* [Records from a data collection]:
##########

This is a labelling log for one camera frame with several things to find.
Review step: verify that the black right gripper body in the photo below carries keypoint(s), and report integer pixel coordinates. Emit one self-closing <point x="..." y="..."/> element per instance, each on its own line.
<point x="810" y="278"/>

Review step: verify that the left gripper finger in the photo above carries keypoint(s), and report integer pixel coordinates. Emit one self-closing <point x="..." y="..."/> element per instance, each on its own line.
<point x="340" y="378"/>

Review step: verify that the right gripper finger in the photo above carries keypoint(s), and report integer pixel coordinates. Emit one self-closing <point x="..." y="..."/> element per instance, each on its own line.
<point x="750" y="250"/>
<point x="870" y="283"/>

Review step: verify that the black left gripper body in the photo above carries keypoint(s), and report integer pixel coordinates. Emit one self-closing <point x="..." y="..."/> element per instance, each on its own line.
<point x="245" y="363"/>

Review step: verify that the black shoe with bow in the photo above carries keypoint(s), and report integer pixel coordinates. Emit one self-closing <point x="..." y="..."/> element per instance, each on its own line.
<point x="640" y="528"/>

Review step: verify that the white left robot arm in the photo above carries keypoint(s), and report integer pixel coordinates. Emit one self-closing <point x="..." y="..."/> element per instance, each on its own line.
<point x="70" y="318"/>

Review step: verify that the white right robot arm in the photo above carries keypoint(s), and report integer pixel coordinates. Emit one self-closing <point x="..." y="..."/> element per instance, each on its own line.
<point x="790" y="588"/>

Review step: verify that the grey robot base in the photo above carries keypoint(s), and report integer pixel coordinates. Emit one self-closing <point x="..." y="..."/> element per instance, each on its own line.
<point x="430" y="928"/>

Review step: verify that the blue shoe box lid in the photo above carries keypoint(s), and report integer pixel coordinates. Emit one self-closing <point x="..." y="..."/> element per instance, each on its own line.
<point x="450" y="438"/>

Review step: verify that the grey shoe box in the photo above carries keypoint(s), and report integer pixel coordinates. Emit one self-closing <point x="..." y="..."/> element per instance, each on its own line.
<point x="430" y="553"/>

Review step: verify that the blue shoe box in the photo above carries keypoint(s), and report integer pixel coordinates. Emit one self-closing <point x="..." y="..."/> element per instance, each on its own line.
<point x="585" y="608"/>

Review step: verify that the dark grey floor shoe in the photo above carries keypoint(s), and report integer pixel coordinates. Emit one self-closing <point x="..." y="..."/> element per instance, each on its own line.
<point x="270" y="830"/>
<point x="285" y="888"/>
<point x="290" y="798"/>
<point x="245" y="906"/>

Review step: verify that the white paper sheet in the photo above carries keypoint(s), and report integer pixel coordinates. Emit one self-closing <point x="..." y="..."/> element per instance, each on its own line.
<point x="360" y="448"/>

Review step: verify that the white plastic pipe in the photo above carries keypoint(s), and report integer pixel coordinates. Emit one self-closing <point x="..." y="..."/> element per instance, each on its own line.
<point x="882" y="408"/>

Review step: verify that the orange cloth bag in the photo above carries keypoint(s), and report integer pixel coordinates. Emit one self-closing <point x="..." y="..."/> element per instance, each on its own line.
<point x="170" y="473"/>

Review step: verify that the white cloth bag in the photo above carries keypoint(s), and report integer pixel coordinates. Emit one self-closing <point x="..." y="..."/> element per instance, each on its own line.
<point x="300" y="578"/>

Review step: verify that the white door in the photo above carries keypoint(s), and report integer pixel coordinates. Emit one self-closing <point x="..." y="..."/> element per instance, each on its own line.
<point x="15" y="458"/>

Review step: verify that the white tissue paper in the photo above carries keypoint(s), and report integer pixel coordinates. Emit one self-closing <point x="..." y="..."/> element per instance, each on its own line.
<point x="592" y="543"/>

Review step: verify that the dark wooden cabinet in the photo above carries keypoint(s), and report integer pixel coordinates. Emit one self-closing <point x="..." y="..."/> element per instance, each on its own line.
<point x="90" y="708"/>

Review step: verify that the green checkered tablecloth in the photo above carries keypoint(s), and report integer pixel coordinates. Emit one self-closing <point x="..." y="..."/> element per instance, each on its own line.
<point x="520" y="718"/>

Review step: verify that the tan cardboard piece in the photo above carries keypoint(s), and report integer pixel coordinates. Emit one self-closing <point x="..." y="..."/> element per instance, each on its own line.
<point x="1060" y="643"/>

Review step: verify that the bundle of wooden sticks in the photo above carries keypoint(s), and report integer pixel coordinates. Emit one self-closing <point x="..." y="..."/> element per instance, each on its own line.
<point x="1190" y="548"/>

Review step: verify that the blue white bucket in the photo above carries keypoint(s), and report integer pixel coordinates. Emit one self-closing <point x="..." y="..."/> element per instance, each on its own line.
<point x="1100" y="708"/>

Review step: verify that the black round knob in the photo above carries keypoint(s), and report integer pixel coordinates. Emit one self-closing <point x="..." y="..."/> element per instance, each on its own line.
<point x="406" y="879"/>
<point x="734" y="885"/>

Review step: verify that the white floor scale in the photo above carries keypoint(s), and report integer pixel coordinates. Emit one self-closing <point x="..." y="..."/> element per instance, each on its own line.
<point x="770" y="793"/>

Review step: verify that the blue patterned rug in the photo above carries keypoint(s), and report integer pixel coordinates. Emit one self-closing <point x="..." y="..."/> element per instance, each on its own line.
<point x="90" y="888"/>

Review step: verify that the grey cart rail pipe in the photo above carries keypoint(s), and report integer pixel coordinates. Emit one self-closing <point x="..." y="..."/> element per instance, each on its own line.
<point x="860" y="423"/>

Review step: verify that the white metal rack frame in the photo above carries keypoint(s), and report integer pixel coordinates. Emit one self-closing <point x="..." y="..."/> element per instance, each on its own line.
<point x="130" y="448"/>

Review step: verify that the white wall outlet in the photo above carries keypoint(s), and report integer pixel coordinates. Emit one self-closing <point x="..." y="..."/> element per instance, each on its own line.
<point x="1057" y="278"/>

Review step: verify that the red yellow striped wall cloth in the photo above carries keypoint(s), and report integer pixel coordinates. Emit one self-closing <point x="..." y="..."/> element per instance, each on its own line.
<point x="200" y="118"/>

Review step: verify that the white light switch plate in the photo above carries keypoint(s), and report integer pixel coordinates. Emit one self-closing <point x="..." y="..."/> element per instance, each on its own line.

##########

* [EXERCISE PROMPT]: Every line above needs to be repeated exactly as shown.

* [EXERCISE SOLUTION]:
This is a labelling log for one camera frame with several things to find.
Review step: verify that the black right gripper body in the photo below carries keypoint(s), and report integer pixel coordinates. Emit one self-closing <point x="..." y="..."/> element per instance, each on its own line.
<point x="810" y="278"/>

Review step: verify that the left gripper finger in the photo above carries keypoint(s), and report integer pixel coordinates. Emit one self-closing <point x="..." y="..."/> element per instance, each on its own line.
<point x="340" y="378"/>

Review step: verify that the right gripper finger in the photo above carries keypoint(s), and report integer pixel coordinates. Emit one self-closing <point x="..." y="..."/> element per instance, each on its own line.
<point x="750" y="250"/>
<point x="870" y="283"/>

Review step: verify that the black left gripper body in the photo above carries keypoint(s), and report integer pixel coordinates. Emit one self-closing <point x="..." y="..."/> element per instance, each on its own line.
<point x="245" y="363"/>

Review step: verify that the black shoe with bow in the photo above carries keypoint(s), and report integer pixel coordinates. Emit one self-closing <point x="..." y="..."/> element per instance, each on its own line.
<point x="640" y="528"/>

Review step: verify that the white left robot arm in the photo above carries keypoint(s), and report integer pixel coordinates. Emit one self-closing <point x="..." y="..."/> element per instance, each on its own line.
<point x="70" y="318"/>

Review step: verify that the white right robot arm in the photo above carries keypoint(s), and report integer pixel coordinates. Emit one self-closing <point x="..." y="..."/> element per instance, each on its own line.
<point x="790" y="588"/>

Review step: verify that the grey robot base in the photo above carries keypoint(s), and report integer pixel coordinates. Emit one self-closing <point x="..." y="..."/> element per instance, each on its own line.
<point x="430" y="928"/>

Review step: verify that the blue shoe box lid in the photo above carries keypoint(s), and report integer pixel coordinates. Emit one self-closing <point x="..." y="..."/> element per instance, each on its own line.
<point x="450" y="438"/>

Review step: verify that the grey shoe box in the photo above carries keypoint(s), and report integer pixel coordinates. Emit one self-closing <point x="..." y="..."/> element per instance, each on its own line.
<point x="430" y="553"/>

Review step: verify that the blue shoe box in the photo above carries keypoint(s), and report integer pixel coordinates. Emit one self-closing <point x="..." y="..."/> element per instance, each on its own line.
<point x="585" y="608"/>

Review step: verify that the dark grey floor shoe in the photo above carries keypoint(s), and report integer pixel coordinates. Emit one self-closing <point x="..." y="..."/> element per instance, each on its own line.
<point x="270" y="830"/>
<point x="285" y="888"/>
<point x="290" y="798"/>
<point x="245" y="906"/>

Review step: verify that the white paper sheet in the photo above carries keypoint(s), and report integer pixel coordinates. Emit one self-closing <point x="..." y="..."/> element per instance, each on its own line.
<point x="360" y="448"/>

Review step: verify that the white plastic pipe in the photo above carries keypoint(s), and report integer pixel coordinates. Emit one self-closing <point x="..." y="..."/> element per instance, each on its own line.
<point x="882" y="408"/>

Review step: verify that the orange cloth bag in the photo above carries keypoint(s), and report integer pixel coordinates. Emit one self-closing <point x="..." y="..."/> element per instance, each on its own line.
<point x="170" y="473"/>

Review step: verify that the white cloth bag in the photo above carries keypoint(s), and report integer pixel coordinates. Emit one self-closing <point x="..." y="..."/> element per instance, each on its own line.
<point x="300" y="578"/>

Review step: verify that the white door in the photo above carries keypoint(s), and report integer pixel coordinates. Emit one self-closing <point x="..." y="..."/> element per instance, each on its own line.
<point x="15" y="458"/>

Review step: verify that the white tissue paper in the photo above carries keypoint(s), and report integer pixel coordinates. Emit one self-closing <point x="..." y="..."/> element per instance, each on its own line.
<point x="592" y="543"/>

Review step: verify that the dark wooden cabinet in the photo above carries keypoint(s), and report integer pixel coordinates. Emit one self-closing <point x="..." y="..."/> element per instance, each on its own line.
<point x="90" y="708"/>

Review step: verify that the green checkered tablecloth in the photo above carries keypoint(s), and report integer pixel coordinates. Emit one self-closing <point x="..." y="..."/> element per instance, each on its own line.
<point x="520" y="718"/>

Review step: verify that the tan cardboard piece in the photo above carries keypoint(s), and report integer pixel coordinates. Emit one self-closing <point x="..." y="..."/> element per instance, each on its own line.
<point x="1060" y="643"/>

Review step: verify that the bundle of wooden sticks in the photo above carries keypoint(s), and report integer pixel coordinates. Emit one self-closing <point x="..." y="..."/> element per instance, each on its own line.
<point x="1190" y="548"/>

Review step: verify that the blue white bucket in the photo above carries keypoint(s), and report integer pixel coordinates. Emit one self-closing <point x="..." y="..."/> element per instance, each on its own line.
<point x="1100" y="708"/>

Review step: verify that the black round knob in the photo above carries keypoint(s), and report integer pixel coordinates. Emit one self-closing <point x="..." y="..."/> element per instance, each on its own line.
<point x="406" y="879"/>
<point x="734" y="885"/>

Review step: verify that the white floor scale in the photo above carries keypoint(s), and report integer pixel coordinates. Emit one self-closing <point x="..." y="..."/> element per instance, each on its own line.
<point x="770" y="793"/>

Review step: verify that the blue patterned rug in the photo above carries keypoint(s), and report integer pixel coordinates. Emit one self-closing <point x="..." y="..."/> element per instance, each on its own line.
<point x="90" y="888"/>

Review step: verify that the grey cart rail pipe in the photo above carries keypoint(s), and report integer pixel coordinates. Emit one self-closing <point x="..." y="..."/> element per instance, each on its own line.
<point x="860" y="423"/>

Review step: verify that the white metal rack frame in the photo above carries keypoint(s), and report integer pixel coordinates. Emit one self-closing <point x="..." y="..."/> element per instance, each on its own line.
<point x="130" y="448"/>

Review step: verify that the white wall outlet in the photo above carries keypoint(s), and report integer pixel coordinates. Emit one self-closing <point x="..." y="..."/> element per instance, each on its own line.
<point x="1057" y="278"/>

Review step: verify that the red yellow striped wall cloth in the photo above carries keypoint(s), and report integer pixel coordinates. Emit one self-closing <point x="..." y="..."/> element per instance, each on its own line.
<point x="200" y="118"/>

Review step: verify that the white light switch plate in the photo above carries keypoint(s), and report integer pixel coordinates. Emit one self-closing <point x="..." y="..."/> element per instance, each on its own line.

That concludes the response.